> WHAT NEEDS TO BE DONE
Determine how many lines in the listing contain the string "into"; respond with the number alone.
[Start of Attachment]
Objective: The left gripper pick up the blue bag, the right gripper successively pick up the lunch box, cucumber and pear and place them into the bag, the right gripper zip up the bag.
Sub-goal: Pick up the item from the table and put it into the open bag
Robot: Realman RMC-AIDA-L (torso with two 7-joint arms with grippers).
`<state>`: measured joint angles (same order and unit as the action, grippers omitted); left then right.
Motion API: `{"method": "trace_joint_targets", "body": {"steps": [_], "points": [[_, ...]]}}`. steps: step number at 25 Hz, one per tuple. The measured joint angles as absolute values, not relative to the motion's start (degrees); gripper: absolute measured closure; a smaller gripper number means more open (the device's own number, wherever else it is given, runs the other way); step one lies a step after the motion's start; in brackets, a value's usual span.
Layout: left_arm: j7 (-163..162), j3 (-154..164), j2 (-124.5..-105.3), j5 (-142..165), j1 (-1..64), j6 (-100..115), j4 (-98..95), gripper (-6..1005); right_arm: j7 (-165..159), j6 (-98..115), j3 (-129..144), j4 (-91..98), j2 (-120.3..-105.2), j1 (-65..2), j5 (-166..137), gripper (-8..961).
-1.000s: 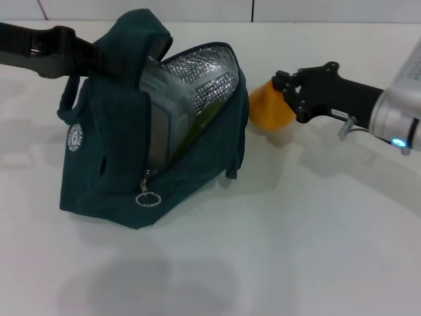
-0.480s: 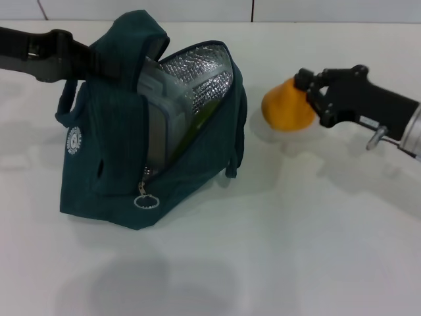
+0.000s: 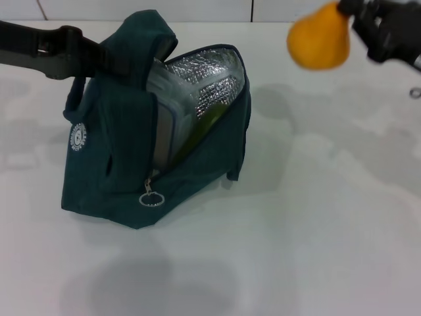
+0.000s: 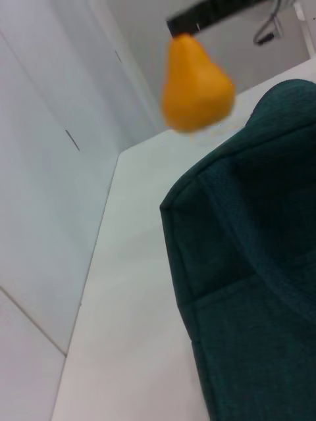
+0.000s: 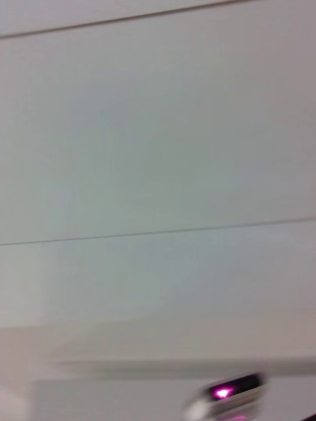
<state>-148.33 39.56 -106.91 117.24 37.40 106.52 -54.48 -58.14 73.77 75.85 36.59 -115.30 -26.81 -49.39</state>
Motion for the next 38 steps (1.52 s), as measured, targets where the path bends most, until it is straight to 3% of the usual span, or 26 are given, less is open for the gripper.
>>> {"method": "trace_joint_targets", "body": {"steps": [13,38], "points": [[-147.8,39.8,-106.96,117.2,37.4,106.5,-54.5,955,-66.5,78.8,83.5,37.1,-115.74,-37.8,-50.1,926],[-147.7,39.7,-107.10,117.5,37.1,106.4,-54.5,954,-67.3,72.3,98.4,34.7,-116.19,-42.7,-49.4,918]]}}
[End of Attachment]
> RESPONSE
2